With The Runed Age Corebook out now for nearly a month and doing well, its time to show the benefits of discretion with this week’s array.
This week we give you the Death’s Whisper array.
Notation: Create a Containment Field that excludes Light and Sound if Sound exceeding 140 Decibels is present in the array’s area of effect.
Description: They say that discretion is the better part of valour and nowhere is that more true than in the metropolis of Middelburg. The city is packed to the rafters with nearly a million people crowding its streets and alleys, so any noise that anyone makes is quickly heard by the masses. If you fire off a gun, you can be sure than hundreds, if not thousands now know where you can be found. And that means the military and constabulary will not be far behind.
You have two options to get around this. The first thing you can do is to use a bow and arrows, but that is sooo last century. This is the modern age, isn’t it? We have electric airships now, after all. No, what you need is a sound suppressed firearm. That is where the Death’s Whisper array comes into play. This array is designed to be engraved inside the barrel, at the tail end, of a firearm and when activated it destroys all sound and light that passes through it. While there may still be a loud ‘thud’ coming from your firearm due to the sound reverberating through the metal of the barrel, the gunshot itself will be silenced and there will be no muzzle flare that can give you away in the dark.
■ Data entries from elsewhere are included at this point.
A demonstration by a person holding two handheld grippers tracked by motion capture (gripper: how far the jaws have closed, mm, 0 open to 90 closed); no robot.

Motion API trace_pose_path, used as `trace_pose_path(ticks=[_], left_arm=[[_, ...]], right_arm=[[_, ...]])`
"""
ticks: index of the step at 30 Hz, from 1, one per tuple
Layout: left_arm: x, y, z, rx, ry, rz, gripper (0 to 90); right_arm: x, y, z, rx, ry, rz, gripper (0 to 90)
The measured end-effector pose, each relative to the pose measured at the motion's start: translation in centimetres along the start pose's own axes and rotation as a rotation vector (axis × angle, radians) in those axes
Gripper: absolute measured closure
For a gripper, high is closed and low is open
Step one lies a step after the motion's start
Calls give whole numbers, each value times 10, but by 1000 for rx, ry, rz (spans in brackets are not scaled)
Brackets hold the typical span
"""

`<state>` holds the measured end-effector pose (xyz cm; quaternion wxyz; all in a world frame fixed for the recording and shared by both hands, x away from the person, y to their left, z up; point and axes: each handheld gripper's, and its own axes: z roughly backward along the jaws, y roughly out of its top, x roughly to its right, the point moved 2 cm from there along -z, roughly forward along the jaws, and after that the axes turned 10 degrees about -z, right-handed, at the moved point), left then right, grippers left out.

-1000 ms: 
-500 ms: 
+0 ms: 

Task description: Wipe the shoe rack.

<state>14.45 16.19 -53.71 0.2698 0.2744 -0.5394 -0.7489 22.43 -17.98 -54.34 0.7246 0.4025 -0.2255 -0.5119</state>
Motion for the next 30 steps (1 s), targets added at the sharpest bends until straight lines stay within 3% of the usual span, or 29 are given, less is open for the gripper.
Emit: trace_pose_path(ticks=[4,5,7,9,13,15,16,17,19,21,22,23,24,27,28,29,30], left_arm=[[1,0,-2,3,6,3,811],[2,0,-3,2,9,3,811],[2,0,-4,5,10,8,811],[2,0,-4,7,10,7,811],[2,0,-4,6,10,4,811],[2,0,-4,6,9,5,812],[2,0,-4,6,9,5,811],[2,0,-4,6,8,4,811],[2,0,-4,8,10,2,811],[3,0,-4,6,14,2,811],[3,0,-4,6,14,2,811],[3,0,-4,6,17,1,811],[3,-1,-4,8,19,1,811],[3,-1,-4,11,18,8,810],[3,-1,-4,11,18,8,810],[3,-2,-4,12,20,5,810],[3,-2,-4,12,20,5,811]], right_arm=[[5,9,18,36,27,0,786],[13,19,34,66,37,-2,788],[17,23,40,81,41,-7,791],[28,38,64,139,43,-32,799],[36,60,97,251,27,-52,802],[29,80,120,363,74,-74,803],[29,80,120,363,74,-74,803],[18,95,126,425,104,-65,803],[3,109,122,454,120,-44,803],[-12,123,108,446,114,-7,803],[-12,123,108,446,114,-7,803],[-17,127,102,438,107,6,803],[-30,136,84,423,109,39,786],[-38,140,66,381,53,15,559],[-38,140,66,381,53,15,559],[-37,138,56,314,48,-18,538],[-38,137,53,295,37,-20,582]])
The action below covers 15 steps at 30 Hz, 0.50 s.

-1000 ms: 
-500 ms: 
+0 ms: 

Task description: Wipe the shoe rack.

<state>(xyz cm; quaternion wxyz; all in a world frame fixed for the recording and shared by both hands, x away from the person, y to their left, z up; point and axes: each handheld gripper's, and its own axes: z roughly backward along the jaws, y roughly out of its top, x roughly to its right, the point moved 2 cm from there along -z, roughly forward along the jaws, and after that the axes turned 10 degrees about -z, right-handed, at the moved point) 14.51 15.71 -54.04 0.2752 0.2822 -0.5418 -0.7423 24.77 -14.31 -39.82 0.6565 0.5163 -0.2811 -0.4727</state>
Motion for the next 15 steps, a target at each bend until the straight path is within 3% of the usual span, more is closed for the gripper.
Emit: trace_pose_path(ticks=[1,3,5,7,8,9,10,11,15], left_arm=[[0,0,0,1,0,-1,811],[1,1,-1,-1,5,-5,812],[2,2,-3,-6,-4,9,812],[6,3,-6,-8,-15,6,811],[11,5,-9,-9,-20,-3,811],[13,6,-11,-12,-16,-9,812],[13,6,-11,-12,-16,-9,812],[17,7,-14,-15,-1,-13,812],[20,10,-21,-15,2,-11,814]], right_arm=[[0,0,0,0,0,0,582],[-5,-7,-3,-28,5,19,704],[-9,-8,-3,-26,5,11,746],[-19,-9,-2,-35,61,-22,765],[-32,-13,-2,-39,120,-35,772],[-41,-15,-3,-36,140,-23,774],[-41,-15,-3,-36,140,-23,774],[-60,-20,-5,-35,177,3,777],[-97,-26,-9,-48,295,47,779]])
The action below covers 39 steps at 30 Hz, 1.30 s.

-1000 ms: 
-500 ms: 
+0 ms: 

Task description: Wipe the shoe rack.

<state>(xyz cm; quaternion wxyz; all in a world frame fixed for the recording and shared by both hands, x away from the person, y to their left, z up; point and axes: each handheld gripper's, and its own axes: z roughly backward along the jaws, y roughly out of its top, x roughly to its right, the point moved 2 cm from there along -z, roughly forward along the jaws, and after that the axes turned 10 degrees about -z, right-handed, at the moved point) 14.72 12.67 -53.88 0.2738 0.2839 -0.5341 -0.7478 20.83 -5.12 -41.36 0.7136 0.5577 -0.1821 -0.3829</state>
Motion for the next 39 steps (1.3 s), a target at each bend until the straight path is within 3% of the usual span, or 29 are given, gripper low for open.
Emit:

The If-Then part of the array is highly specific, it only activates the array if the sound passing over the array exceeds 140 Decibels. This is for a very good reason: it means that the array can absorb energy throughout the time it is not being used so that it is always on and working when you need to it. It takes a good deal of energy to produce 140 Decibels and nothing short of a gunshot or explosion will set it off. Remember that the Size runes are thresholds, meaning that anything that exceeds it will also set it off. So if a sound at 160 Decibels passes through the array it will set it off just as a sound of 140 Decibels would.
With this array in your firearms, no one will see or hear you coming. The perfect tool for the streets of Middelburg.
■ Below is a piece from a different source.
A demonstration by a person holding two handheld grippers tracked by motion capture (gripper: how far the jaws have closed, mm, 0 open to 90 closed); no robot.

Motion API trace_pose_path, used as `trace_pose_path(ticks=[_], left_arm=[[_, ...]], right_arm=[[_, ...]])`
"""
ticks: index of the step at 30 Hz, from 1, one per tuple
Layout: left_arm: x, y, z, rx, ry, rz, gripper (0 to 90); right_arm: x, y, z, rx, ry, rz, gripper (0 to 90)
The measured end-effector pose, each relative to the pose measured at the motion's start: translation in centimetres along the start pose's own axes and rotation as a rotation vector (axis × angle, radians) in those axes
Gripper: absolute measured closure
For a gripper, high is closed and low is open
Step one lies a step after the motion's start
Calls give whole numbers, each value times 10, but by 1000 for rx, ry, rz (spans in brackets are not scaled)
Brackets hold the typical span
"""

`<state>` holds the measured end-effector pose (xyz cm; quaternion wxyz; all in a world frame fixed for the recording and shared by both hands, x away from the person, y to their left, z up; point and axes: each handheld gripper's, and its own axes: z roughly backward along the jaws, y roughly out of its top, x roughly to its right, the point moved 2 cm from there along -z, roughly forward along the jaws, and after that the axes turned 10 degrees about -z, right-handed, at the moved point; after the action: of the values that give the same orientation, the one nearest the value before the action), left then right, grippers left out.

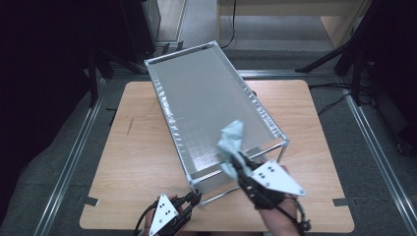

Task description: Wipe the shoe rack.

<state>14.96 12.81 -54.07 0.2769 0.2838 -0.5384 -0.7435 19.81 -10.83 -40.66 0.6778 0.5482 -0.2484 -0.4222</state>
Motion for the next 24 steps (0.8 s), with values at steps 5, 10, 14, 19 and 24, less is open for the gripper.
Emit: trace_pose_path(ticks=[5,10,14,19,24], left_arm=[[0,1,0,-2,0,-5,817],[-1,1,-1,-4,9,7,817],[-2,1,-3,-8,17,16,817],[-2,1,-3,-6,16,13,817],[-3,1,-2,-4,6,7,816]], right_arm=[[54,6,18,20,-169,-65,776],[49,0,17,31,-172,-85,794],[11,-6,8,12,-23,-60,797],[-40,-15,1,-9,125,-2,796],[-45,-16,2,-42,197,-13,794]])
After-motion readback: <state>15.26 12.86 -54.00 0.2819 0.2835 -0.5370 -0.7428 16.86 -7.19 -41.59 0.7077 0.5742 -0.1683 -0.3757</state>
What does the exclusion rune acting on the 140 decibel if/then statement do?
It seems unnecessary, considering that the if/then already captures the desired “if (the sound here is more than 140 decibles) then (create the appropriate exclusion/destruction field” notation.
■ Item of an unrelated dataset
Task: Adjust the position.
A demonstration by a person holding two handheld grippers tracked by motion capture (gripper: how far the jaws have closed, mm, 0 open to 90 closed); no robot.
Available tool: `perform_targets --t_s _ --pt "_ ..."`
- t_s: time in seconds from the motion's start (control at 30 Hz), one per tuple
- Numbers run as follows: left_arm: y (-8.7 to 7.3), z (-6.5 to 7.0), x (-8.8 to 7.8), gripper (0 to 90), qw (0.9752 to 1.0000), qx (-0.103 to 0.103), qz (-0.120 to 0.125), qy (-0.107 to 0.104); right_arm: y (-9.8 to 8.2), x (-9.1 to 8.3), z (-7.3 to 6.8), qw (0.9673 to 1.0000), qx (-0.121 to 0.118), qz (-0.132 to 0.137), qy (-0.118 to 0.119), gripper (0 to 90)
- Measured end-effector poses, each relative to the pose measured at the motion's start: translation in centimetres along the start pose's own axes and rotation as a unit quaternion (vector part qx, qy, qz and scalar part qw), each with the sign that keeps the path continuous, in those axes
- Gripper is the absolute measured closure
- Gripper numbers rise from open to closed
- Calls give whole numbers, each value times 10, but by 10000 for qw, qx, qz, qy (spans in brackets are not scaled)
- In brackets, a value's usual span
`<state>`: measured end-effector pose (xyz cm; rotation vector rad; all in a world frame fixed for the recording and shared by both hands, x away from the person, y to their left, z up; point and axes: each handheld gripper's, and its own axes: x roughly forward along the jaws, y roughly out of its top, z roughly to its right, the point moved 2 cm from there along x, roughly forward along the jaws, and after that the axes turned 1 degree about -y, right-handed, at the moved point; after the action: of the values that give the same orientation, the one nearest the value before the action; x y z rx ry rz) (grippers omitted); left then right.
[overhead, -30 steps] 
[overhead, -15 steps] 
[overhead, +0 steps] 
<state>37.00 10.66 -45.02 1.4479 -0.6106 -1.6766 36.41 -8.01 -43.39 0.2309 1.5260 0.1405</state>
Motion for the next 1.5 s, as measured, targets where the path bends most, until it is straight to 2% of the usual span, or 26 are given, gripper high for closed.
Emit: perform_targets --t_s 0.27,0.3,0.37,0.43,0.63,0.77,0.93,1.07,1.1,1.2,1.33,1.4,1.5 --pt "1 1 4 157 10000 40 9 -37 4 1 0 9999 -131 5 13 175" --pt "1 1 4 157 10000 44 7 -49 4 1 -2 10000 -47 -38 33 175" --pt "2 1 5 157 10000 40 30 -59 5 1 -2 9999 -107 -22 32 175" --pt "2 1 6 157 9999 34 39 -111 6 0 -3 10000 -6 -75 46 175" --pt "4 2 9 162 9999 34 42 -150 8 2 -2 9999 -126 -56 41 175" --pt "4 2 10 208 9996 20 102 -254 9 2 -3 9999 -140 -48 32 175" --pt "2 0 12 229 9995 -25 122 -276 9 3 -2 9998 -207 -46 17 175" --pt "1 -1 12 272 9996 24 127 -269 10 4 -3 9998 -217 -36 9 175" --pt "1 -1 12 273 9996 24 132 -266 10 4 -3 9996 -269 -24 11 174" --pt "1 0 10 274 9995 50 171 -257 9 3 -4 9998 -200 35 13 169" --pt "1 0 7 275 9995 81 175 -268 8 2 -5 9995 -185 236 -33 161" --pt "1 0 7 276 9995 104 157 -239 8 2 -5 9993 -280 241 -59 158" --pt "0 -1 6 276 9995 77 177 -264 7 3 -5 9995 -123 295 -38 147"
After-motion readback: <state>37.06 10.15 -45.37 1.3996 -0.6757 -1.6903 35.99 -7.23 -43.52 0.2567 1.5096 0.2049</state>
Is there an additional meaning to the pentagonal exclusion rune I’m missing?
That isn’t an exclusion rune acting on the 140 decibel if/then statement. It is a Contain rune. Exclusion is shown by a second circle around the locus, such as the exclusion of light on the bottom right of the array.
Oh, right. But I still don’t understand why there are two contain runes in the runic array. For the reasons I described above.
Ah right, now I get what you mean. It comes down to how sound work with the arrays.
The Sound rune procudes 1 Decibel per square centimetre. The size runes on the Sound rune increases the size by 140, so this means 140 Decibels, but because the size is increased, it means that this 140 Decibels is spread out now across 140 square centimetres.
Because we only want the array to work within the 1 square centimetre (ish) of the gun barrel, not across 140 square centimetres which will extend outside the barrel, we put a Contain rune on the Sound rune, which constrains the size of that effect to the boundary of the array. So instead of getting 140 Decibels across 140 square centimetres, we get 140 Decibels across 1 square centimetre.